Locate the string "cable" in the records below. Copy every line where it occurs.

(Records from a data collection)
+ + + + +

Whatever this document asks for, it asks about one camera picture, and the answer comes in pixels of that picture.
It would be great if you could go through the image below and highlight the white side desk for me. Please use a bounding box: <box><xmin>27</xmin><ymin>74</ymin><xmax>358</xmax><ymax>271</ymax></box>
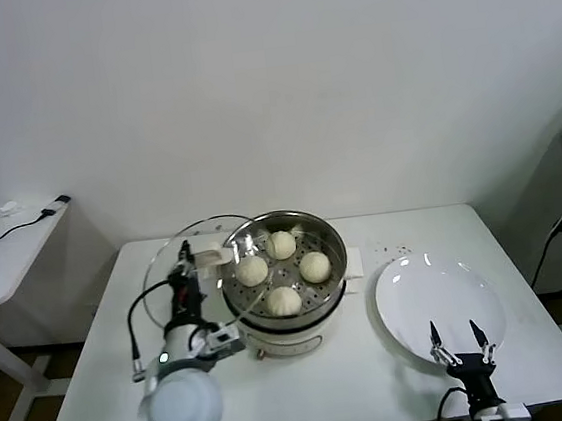
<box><xmin>0</xmin><ymin>194</ymin><xmax>96</xmax><ymax>421</ymax></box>

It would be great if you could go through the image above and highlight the white round plate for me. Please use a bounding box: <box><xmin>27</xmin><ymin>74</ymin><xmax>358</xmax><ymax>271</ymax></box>
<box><xmin>370</xmin><ymin>246</ymin><xmax>510</xmax><ymax>377</ymax></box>

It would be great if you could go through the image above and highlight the crumpled white tissue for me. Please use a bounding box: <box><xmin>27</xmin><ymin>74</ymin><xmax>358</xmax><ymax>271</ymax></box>
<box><xmin>0</xmin><ymin>198</ymin><xmax>29</xmax><ymax>220</ymax></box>

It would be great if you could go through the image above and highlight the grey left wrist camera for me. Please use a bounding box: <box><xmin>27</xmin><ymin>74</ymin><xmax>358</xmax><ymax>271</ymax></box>
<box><xmin>200</xmin><ymin>322</ymin><xmax>245</xmax><ymax>358</ymax></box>

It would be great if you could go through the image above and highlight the black desk cable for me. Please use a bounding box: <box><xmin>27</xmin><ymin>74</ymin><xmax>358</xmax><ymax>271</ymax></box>
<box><xmin>0</xmin><ymin>207</ymin><xmax>61</xmax><ymax>241</ymax></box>

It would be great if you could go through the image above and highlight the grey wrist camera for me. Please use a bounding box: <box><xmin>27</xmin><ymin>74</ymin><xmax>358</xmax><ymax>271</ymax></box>
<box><xmin>470</xmin><ymin>399</ymin><xmax>533</xmax><ymax>421</ymax></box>
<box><xmin>200</xmin><ymin>322</ymin><xmax>245</xmax><ymax>358</ymax></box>

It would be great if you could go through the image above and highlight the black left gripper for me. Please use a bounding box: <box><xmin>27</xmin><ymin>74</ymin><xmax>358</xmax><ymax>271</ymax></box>
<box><xmin>162</xmin><ymin>236</ymin><xmax>223</xmax><ymax>330</ymax></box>

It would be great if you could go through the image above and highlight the white electric cooker base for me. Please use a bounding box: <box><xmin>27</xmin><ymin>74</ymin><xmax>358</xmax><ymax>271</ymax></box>
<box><xmin>228</xmin><ymin>277</ymin><xmax>367</xmax><ymax>365</ymax></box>

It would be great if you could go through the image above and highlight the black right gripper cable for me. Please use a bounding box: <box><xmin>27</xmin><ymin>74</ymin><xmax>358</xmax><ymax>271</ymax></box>
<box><xmin>432</xmin><ymin>384</ymin><xmax>473</xmax><ymax>421</ymax></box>

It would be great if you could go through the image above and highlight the white steamed baozi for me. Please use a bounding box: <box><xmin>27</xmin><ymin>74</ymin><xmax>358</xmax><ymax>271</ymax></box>
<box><xmin>263</xmin><ymin>228</ymin><xmax>298</xmax><ymax>262</ymax></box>
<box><xmin>297</xmin><ymin>249</ymin><xmax>334</xmax><ymax>286</ymax></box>
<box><xmin>234</xmin><ymin>254</ymin><xmax>272</xmax><ymax>289</ymax></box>
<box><xmin>264</xmin><ymin>283</ymin><xmax>304</xmax><ymax>319</ymax></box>

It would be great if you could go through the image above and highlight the stainless steel steamer basket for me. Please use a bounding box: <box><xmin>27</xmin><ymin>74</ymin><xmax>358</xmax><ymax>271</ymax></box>
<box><xmin>211</xmin><ymin>203</ymin><xmax>371</xmax><ymax>331</ymax></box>

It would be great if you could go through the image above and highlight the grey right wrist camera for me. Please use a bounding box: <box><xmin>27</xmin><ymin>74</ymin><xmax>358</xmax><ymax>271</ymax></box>
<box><xmin>470</xmin><ymin>399</ymin><xmax>533</xmax><ymax>421</ymax></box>

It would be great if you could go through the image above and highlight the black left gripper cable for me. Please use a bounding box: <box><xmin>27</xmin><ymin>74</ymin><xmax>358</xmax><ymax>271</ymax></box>
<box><xmin>121</xmin><ymin>276</ymin><xmax>184</xmax><ymax>383</ymax></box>

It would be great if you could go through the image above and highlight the glass pot lid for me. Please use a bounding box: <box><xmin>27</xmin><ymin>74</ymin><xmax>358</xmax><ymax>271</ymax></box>
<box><xmin>135</xmin><ymin>210</ymin><xmax>277</xmax><ymax>339</ymax></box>

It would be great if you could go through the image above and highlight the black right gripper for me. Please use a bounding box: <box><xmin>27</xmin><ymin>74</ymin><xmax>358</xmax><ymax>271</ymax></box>
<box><xmin>425</xmin><ymin>314</ymin><xmax>505</xmax><ymax>414</ymax></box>

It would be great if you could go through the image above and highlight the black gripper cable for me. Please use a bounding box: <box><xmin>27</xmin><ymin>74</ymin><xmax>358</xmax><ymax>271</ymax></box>
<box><xmin>432</xmin><ymin>384</ymin><xmax>473</xmax><ymax>421</ymax></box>
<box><xmin>121</xmin><ymin>276</ymin><xmax>184</xmax><ymax>383</ymax></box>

+ + + + +

→ **RESULT BELOW**:
It would be great if you could go through the image above and highlight the black desk cable for me. Please use a bounding box: <box><xmin>27</xmin><ymin>74</ymin><xmax>358</xmax><ymax>271</ymax></box>
It would be great if you could go through the image above and highlight the black right gripper cable for me. Please use a bounding box: <box><xmin>27</xmin><ymin>74</ymin><xmax>358</xmax><ymax>271</ymax></box>
It would be great if you could go through the image above and highlight the black left gripper cable for me. Please use a bounding box: <box><xmin>27</xmin><ymin>74</ymin><xmax>358</xmax><ymax>271</ymax></box>
It would be great if you could go through the image above and highlight the black gripper cable for me. Please use a bounding box: <box><xmin>27</xmin><ymin>74</ymin><xmax>358</xmax><ymax>271</ymax></box>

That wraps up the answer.